**PROVIDED DATA:**

=== Section Start ===

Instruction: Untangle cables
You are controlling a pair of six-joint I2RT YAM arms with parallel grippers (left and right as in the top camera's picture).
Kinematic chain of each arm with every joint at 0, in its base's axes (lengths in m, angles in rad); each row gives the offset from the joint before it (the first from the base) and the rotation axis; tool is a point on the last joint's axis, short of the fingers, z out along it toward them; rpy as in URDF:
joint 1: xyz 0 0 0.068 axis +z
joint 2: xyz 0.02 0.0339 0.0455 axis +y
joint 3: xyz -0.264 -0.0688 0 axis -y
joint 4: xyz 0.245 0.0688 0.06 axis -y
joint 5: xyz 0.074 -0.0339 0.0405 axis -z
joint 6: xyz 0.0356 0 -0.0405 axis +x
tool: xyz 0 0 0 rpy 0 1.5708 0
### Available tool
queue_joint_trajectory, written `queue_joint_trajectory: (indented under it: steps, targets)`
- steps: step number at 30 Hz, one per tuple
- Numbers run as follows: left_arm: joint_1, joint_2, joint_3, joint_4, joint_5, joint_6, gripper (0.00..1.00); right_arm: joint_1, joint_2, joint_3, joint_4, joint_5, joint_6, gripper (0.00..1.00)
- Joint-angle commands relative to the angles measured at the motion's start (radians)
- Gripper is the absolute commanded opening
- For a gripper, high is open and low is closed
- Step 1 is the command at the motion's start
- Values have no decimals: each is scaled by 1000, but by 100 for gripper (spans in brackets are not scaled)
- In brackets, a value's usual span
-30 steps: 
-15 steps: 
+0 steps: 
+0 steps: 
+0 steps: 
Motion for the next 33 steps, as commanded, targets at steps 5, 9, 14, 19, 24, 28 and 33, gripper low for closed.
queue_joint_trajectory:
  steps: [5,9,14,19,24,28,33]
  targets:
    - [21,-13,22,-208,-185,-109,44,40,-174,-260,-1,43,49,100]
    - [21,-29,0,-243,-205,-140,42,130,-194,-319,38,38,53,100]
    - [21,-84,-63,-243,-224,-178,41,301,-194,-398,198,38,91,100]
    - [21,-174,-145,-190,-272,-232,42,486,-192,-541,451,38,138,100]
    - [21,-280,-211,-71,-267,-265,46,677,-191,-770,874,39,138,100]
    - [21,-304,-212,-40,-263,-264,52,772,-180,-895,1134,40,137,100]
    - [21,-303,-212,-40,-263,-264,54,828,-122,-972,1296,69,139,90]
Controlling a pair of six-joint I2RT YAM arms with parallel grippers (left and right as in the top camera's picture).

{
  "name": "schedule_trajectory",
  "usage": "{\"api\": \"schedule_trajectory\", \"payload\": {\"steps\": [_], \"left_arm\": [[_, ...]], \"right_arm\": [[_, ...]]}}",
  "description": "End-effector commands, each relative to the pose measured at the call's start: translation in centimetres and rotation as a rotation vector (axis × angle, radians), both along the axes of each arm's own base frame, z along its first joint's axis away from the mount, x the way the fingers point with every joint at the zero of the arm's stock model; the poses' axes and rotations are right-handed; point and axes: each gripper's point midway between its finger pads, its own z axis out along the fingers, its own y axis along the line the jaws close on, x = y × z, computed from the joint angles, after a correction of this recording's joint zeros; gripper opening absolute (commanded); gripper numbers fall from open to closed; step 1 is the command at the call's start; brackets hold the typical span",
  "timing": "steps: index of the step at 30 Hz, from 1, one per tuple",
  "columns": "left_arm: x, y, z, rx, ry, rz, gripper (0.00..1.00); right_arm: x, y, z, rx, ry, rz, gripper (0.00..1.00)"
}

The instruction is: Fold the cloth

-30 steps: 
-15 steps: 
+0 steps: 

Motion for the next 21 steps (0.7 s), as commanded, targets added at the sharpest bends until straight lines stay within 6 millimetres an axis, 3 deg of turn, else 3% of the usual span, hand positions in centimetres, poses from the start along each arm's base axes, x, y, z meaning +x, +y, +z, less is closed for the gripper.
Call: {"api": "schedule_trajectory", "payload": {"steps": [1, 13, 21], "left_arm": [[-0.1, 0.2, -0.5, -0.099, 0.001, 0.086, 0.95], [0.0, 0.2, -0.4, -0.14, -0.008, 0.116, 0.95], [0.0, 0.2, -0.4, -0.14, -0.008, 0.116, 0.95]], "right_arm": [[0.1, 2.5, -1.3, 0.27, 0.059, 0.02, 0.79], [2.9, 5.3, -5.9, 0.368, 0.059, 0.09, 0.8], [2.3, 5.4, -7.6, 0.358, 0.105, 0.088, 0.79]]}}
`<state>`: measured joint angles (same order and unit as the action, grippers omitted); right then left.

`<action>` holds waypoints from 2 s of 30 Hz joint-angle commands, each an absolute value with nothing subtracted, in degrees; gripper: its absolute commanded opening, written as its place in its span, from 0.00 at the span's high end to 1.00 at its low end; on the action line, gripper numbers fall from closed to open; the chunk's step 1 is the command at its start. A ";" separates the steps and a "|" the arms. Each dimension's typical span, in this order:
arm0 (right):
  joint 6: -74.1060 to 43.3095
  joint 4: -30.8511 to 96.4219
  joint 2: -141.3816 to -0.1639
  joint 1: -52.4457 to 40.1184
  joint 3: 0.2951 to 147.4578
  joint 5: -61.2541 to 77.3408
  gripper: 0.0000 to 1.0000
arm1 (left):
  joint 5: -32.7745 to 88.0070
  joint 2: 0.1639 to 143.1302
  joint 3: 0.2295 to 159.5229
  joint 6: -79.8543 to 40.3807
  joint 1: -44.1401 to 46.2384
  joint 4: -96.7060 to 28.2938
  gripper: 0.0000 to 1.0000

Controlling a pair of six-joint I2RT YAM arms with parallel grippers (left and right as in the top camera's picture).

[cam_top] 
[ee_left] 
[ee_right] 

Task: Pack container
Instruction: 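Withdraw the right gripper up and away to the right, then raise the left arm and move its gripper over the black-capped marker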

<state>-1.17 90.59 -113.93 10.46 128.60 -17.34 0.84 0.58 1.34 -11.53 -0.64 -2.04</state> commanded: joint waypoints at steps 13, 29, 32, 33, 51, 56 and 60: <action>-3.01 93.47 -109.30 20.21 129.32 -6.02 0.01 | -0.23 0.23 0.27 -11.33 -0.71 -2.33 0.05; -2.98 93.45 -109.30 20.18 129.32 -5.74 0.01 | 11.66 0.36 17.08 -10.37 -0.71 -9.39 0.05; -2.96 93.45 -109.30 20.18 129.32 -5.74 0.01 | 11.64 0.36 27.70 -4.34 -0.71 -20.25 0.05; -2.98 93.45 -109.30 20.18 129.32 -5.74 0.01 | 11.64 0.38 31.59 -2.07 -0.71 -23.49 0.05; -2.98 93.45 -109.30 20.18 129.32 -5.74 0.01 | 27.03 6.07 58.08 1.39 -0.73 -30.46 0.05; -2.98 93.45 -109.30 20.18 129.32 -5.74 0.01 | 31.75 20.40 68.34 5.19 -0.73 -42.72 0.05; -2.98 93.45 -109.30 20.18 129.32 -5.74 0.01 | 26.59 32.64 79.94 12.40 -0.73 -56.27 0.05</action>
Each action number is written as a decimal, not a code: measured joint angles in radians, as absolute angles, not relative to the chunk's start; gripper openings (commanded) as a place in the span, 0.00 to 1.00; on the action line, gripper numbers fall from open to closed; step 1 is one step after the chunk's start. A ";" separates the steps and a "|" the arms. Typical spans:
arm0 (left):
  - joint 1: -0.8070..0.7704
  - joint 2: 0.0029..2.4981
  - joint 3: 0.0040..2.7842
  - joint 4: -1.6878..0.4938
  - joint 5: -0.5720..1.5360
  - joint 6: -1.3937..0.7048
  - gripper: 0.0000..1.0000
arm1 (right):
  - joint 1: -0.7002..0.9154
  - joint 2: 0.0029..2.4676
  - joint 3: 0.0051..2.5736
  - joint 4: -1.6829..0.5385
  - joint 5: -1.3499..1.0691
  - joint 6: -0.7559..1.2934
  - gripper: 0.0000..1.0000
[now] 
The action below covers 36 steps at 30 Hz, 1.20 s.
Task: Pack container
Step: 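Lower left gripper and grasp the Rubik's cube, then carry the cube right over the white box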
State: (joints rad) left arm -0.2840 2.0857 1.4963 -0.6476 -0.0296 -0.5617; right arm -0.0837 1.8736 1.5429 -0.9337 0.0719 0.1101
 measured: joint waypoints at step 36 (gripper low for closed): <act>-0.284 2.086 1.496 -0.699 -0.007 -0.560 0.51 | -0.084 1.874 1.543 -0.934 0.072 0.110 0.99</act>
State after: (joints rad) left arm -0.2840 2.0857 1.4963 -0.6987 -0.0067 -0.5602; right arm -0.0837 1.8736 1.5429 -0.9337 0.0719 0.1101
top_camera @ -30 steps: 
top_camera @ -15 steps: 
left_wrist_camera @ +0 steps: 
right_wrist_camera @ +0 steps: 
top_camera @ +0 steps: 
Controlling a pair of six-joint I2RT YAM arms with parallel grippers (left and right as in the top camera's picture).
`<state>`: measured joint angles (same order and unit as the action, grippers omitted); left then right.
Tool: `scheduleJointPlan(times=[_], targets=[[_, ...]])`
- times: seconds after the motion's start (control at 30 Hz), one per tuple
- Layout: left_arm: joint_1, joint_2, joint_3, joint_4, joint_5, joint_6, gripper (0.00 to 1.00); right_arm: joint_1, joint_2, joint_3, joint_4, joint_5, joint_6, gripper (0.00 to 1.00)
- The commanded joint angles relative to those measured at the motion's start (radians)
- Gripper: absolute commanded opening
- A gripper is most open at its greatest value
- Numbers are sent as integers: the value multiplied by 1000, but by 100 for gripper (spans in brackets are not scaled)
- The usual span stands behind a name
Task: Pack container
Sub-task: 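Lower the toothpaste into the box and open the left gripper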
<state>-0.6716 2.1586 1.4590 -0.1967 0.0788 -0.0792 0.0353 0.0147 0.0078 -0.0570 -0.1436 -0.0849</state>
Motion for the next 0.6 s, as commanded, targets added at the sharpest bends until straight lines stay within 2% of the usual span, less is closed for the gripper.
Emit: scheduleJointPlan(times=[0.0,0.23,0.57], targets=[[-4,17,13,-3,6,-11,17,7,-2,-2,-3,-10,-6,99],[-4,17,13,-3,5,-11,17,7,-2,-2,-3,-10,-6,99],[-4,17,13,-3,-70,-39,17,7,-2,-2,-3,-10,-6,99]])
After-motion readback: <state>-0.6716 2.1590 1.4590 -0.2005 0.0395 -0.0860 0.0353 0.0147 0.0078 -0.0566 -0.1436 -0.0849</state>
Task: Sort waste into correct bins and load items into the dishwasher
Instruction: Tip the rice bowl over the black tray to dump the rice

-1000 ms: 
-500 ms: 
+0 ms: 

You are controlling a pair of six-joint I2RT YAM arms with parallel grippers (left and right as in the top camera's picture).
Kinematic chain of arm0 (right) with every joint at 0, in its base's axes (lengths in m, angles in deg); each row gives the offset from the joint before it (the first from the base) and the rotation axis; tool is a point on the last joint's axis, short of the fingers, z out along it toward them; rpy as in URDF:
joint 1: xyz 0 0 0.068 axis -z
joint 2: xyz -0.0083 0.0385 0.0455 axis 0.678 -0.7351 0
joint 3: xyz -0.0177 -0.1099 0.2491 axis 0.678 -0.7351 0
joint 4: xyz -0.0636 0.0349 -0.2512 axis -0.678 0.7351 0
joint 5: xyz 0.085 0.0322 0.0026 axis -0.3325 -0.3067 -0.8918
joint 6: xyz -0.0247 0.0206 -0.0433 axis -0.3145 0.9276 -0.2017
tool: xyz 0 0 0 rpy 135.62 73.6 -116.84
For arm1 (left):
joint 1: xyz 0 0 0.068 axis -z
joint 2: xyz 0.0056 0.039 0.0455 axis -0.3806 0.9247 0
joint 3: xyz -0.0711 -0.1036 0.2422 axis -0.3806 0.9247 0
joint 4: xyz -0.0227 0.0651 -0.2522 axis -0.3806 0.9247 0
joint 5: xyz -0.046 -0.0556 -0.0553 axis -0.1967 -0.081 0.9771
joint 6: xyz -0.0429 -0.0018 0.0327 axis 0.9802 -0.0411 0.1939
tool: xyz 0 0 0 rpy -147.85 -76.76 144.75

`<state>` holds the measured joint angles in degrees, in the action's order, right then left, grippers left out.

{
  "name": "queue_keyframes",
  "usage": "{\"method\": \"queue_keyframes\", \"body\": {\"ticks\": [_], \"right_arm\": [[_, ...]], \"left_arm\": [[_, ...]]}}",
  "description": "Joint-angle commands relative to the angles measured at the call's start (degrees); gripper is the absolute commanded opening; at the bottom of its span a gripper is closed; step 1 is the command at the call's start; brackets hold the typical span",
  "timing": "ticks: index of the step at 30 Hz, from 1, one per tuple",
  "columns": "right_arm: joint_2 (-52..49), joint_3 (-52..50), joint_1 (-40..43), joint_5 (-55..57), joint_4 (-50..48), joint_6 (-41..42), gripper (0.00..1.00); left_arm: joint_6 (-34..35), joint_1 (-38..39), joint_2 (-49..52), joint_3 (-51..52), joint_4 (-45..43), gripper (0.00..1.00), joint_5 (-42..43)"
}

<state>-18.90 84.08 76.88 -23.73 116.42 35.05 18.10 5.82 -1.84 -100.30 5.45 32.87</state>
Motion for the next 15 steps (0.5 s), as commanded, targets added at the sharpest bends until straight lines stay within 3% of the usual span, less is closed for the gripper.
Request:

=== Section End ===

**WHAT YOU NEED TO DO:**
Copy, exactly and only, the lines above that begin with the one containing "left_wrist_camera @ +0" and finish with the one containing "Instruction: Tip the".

**RESPONSE AREA:**
left_wrist_camera @ +0 steps: 
right_wrist_camera @ +0 steps: 
top_camera @ +0 steps: 
Controlling a pair of six-joint I2RT YAM arms with parallel grippers (left and right as in the top camera's picture).
`<state>`: measured joint angles (same order and unit as the action, grippers omitted); left then right.
Tool: `scheduleJointPlan(times=[_], targets=[[_, ...]])`
- times: seconds after the motion's start (control at 30 Hz), one per tuple
- Layout: left_arm: joint_1, joint_2, joint_3, joint_4, joint_5, joint_6, gripper (0.00 to 1.00); right_arm: joint_1, joint_2, joint_3, joint_4, joint_5, joint_6, gripper (0.00 to 1.00)
- The commanded joint angles relative to those measured at the motion's start (radians)
- Gripper: absolute commanded opening
- A gripper is most open at its greatest value
- Numbers are sent as integers: the value multiplied by 1000, but by 100 for gripper (spans in brackets are not scaled)
- The usual span stands behind a name
Task: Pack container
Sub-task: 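Lower the toothpaste into the box and open the left gripper
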<state>-0.6716 2.1586 1.4590 -0.1967 0.0788 -0.0792 0.0353 0.0147 0.0078 -0.0570 -0.1436 -0.0849</state>
Motion for the next 0.6 s, as commanded, targets added at the sharpest bends until straight lines stay within 2% of the usual span, less is closed for the gripper.
Emit: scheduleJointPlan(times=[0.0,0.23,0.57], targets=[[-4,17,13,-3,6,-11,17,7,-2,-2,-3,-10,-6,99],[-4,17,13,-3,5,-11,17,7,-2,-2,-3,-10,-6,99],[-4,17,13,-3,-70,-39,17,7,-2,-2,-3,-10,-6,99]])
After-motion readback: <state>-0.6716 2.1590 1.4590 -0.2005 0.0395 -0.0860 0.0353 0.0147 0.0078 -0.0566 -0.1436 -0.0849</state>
Task: Sort waste into correct bins and load items into the dishwasher
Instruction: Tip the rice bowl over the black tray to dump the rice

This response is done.